__Task directions__: In the material below, find the line that contains "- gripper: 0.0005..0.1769" and the line that contains "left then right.", then write out exactly those two lines and everything between them.

+--

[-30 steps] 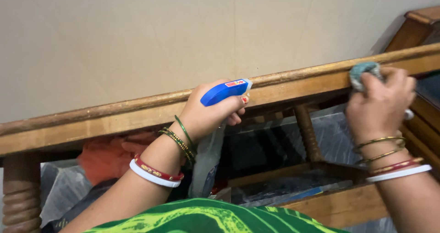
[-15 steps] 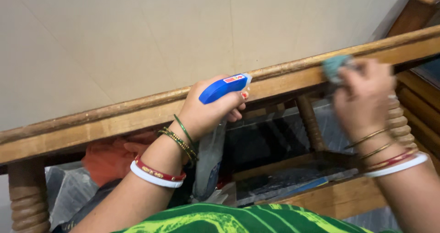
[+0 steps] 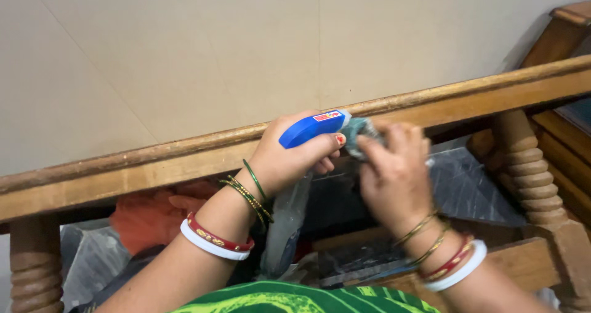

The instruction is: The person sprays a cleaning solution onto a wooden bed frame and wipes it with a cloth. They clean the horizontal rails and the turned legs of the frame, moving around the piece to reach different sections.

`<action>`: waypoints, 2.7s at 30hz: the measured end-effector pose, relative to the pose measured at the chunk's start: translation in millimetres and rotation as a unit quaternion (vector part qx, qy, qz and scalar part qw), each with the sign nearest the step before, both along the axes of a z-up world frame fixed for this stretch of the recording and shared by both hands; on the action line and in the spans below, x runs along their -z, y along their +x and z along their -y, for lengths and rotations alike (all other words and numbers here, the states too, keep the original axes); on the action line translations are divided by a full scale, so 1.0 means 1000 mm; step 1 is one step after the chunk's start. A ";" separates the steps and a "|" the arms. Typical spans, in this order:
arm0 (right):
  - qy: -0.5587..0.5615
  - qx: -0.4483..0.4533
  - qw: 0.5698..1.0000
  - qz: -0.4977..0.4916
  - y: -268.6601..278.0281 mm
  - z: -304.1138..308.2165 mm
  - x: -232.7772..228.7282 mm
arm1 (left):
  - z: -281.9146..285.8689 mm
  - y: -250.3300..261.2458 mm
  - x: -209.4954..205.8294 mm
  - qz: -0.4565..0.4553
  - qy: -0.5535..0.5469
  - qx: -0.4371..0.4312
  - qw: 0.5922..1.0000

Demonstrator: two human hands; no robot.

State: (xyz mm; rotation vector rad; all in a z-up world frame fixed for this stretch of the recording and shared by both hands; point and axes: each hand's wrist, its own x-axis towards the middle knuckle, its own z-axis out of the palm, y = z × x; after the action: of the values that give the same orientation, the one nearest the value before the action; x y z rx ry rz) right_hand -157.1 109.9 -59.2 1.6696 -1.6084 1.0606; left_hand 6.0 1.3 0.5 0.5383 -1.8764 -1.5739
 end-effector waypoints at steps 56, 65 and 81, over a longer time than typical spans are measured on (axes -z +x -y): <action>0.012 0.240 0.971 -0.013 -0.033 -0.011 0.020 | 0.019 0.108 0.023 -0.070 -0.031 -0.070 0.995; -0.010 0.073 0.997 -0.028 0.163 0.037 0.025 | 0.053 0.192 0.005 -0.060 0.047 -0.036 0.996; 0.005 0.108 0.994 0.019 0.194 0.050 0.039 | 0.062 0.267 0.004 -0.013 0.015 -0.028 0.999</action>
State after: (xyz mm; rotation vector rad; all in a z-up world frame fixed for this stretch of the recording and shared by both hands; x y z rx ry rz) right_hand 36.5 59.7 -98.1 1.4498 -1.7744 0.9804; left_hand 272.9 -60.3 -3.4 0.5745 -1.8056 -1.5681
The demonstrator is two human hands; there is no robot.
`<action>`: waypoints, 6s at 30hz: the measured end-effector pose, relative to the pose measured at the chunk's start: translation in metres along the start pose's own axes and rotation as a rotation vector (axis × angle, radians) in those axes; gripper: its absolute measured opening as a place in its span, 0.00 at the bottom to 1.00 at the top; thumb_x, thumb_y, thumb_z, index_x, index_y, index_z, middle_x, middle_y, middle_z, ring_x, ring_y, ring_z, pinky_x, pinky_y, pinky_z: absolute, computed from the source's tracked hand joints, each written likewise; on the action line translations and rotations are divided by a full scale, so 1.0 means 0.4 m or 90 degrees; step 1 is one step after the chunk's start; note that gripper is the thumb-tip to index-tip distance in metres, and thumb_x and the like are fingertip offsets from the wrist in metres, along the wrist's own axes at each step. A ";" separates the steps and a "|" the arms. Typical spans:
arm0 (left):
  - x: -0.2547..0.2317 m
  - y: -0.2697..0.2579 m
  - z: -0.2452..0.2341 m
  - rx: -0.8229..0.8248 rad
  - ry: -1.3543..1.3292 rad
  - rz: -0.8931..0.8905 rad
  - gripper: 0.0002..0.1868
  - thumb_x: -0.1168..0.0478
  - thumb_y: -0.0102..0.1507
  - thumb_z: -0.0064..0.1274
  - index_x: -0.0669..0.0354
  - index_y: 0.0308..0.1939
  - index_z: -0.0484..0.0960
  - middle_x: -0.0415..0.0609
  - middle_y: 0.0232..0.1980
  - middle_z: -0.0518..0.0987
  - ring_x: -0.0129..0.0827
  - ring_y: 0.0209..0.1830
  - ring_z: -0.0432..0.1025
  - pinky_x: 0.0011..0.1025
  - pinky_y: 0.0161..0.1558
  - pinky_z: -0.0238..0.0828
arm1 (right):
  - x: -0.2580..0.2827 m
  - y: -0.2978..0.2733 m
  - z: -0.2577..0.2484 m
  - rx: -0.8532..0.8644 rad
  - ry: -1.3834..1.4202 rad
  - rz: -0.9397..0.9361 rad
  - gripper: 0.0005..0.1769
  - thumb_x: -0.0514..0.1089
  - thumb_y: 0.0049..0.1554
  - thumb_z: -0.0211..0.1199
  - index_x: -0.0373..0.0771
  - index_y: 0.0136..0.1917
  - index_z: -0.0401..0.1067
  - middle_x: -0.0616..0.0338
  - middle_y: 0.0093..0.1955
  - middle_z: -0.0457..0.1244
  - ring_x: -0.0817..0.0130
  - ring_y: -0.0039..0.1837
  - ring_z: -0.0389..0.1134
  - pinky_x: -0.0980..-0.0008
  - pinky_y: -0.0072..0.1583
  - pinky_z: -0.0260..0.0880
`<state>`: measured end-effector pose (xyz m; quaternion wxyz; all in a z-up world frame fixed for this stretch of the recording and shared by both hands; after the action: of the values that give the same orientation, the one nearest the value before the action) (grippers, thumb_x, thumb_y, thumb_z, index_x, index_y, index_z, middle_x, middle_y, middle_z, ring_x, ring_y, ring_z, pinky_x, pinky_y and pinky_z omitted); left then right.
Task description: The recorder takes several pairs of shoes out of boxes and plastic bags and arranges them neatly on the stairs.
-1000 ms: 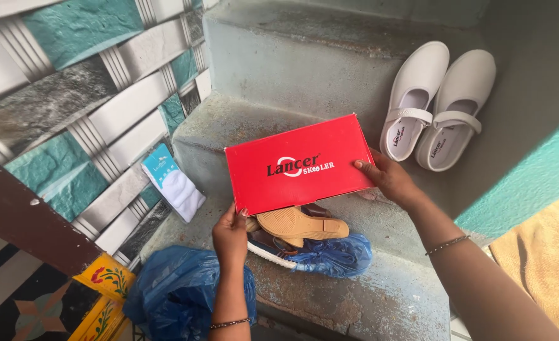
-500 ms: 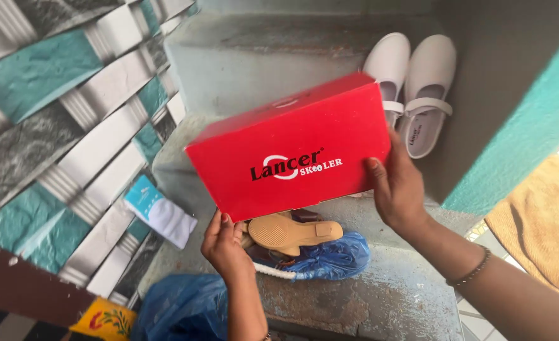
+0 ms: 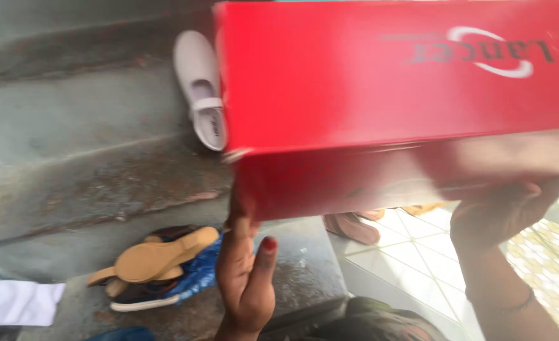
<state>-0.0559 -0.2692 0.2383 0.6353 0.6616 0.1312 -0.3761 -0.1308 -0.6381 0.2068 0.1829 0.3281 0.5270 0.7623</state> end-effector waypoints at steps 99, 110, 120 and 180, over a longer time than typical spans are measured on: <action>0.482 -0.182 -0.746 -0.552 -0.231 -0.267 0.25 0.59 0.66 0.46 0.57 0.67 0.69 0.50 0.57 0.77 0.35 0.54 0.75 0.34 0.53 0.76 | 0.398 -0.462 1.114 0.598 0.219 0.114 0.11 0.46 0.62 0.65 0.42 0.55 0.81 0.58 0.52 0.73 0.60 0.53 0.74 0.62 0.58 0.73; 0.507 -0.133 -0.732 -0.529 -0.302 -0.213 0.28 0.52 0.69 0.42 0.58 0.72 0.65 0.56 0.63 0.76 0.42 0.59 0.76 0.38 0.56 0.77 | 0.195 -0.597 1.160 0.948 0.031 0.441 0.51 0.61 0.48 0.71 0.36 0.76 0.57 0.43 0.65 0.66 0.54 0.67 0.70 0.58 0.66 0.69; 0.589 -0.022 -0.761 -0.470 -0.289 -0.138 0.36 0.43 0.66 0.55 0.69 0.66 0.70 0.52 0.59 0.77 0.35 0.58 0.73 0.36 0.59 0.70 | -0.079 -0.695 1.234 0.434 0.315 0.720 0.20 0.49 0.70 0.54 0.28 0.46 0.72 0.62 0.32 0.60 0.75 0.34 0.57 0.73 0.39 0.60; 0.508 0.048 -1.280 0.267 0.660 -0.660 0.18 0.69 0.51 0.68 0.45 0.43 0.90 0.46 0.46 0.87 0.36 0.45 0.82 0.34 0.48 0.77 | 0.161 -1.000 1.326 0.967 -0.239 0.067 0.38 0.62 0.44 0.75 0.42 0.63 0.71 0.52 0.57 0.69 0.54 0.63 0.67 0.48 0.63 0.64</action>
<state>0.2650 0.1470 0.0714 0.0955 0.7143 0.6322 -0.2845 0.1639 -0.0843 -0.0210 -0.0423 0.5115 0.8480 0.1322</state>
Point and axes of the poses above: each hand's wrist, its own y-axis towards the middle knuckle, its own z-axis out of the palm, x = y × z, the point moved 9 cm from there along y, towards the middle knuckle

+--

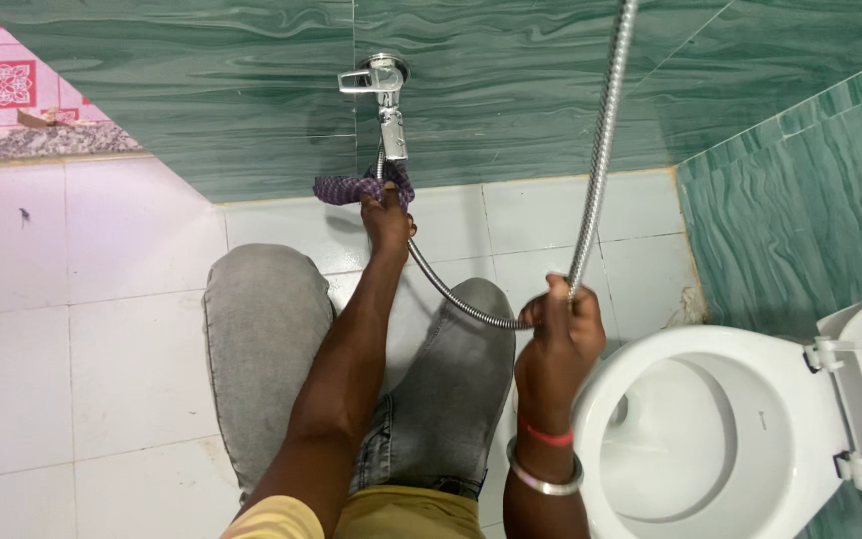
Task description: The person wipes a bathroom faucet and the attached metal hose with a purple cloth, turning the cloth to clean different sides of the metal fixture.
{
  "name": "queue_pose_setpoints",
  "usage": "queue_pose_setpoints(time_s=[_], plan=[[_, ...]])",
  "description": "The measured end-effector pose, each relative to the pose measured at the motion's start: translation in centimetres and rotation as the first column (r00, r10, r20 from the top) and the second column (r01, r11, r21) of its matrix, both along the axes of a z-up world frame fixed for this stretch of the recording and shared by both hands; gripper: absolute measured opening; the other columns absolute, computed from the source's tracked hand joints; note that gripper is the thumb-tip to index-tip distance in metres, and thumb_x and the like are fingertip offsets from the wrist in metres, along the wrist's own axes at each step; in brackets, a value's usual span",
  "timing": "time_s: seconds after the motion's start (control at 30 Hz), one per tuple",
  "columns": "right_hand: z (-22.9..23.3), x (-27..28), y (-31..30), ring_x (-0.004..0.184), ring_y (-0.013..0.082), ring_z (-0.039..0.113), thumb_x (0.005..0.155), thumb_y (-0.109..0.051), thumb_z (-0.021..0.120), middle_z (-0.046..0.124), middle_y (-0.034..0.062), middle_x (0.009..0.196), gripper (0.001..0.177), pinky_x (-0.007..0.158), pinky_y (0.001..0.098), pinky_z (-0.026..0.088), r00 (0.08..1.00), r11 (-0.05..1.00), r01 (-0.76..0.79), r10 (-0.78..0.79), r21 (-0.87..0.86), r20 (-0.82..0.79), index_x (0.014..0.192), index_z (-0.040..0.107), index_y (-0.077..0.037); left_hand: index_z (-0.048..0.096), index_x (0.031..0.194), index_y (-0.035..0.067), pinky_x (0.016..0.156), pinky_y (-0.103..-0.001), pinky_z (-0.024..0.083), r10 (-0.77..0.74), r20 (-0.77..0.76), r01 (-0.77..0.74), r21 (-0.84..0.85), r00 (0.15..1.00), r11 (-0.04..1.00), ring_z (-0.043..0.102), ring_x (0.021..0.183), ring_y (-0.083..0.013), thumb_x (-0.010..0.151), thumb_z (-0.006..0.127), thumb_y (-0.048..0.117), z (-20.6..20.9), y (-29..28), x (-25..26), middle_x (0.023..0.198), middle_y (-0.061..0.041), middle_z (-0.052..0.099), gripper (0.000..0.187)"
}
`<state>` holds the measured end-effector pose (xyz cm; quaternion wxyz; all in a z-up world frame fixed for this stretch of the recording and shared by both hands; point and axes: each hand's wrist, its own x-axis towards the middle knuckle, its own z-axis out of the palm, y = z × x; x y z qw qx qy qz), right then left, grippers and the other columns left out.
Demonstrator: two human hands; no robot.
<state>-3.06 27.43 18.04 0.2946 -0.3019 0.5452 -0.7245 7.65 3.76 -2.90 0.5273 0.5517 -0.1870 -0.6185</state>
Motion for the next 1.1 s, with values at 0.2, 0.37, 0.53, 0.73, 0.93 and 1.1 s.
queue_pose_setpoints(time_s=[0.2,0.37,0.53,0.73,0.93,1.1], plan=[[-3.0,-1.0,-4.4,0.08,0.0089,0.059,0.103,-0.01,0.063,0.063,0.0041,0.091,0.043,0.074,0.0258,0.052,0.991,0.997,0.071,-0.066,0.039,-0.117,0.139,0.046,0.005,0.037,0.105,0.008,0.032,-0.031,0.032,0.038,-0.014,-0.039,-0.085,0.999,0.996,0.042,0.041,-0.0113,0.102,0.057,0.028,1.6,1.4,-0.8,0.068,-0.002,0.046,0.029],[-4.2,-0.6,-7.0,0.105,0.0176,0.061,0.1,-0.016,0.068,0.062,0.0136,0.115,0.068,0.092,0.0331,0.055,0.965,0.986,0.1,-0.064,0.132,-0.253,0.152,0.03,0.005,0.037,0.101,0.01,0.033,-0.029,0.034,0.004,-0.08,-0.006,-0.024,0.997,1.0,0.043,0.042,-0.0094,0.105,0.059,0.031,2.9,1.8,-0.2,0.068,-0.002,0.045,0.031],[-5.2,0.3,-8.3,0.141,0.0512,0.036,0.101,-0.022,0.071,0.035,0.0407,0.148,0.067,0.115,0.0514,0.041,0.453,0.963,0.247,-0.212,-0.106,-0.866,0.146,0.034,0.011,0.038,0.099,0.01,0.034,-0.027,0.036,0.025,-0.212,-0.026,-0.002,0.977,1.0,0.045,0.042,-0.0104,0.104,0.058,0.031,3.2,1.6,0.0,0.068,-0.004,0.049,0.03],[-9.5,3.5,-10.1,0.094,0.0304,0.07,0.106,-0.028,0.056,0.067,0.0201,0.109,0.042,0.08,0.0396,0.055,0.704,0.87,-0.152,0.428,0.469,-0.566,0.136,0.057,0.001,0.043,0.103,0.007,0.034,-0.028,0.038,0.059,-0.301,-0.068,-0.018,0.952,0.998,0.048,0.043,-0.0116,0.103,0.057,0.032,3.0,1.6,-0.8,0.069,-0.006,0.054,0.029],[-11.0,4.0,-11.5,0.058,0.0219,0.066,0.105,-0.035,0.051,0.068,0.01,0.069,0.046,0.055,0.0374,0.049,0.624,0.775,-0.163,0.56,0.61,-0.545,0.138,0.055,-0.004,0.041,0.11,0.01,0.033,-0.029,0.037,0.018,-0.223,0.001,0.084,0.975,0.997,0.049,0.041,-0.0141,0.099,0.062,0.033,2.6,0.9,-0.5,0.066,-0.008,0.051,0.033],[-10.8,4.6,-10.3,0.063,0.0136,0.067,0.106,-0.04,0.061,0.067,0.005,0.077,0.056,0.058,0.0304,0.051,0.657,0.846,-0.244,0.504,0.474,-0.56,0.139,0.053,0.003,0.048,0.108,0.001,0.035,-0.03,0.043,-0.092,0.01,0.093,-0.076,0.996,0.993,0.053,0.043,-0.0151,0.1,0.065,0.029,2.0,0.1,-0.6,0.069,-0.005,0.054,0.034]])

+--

__The answer__:
  - gripper: 0.0005..0.1769
  - thumb_x: -0.0514..0.1089
  - thumb_y: 0.0049..0.1554
  - thumb_z: -0.0211..0.1199
  - index_x: -0.0373..0.0771
  - index_y: 0.0136..0.1917
  - index_z: -0.0401..0.1067
  - middle_x: -0.0616..0.0338
  - middle_y: 0.0093..0.1955
  - middle_z: -0.0457..0.1244
  - ring_x: -0.0817..0.0130
  - ring_y: -0.0039..0.1837
  - ring_z: -0.0389..0.1134
  - pinky_x: -0.0980..-0.0008
  - pinky_y: -0.0072..0.1583
  - pinky_z: -0.0260..0.0880
`<state>`: measured end-effector pose (xyz m; quaternion wxyz; all in a z-up world frame fixed for this stretch of the recording and shared by both hands; after the action: of the values that give the same orientation, the one nearest the value before the action) (grippers, thumb_x, thumb_y, thumb_z, index_x, index_y, index_z, middle_x, middle_y, middle_z, ring_x, ring_y, ring_z, pinky_x, pinky_y and pinky_z omitted); left then right.

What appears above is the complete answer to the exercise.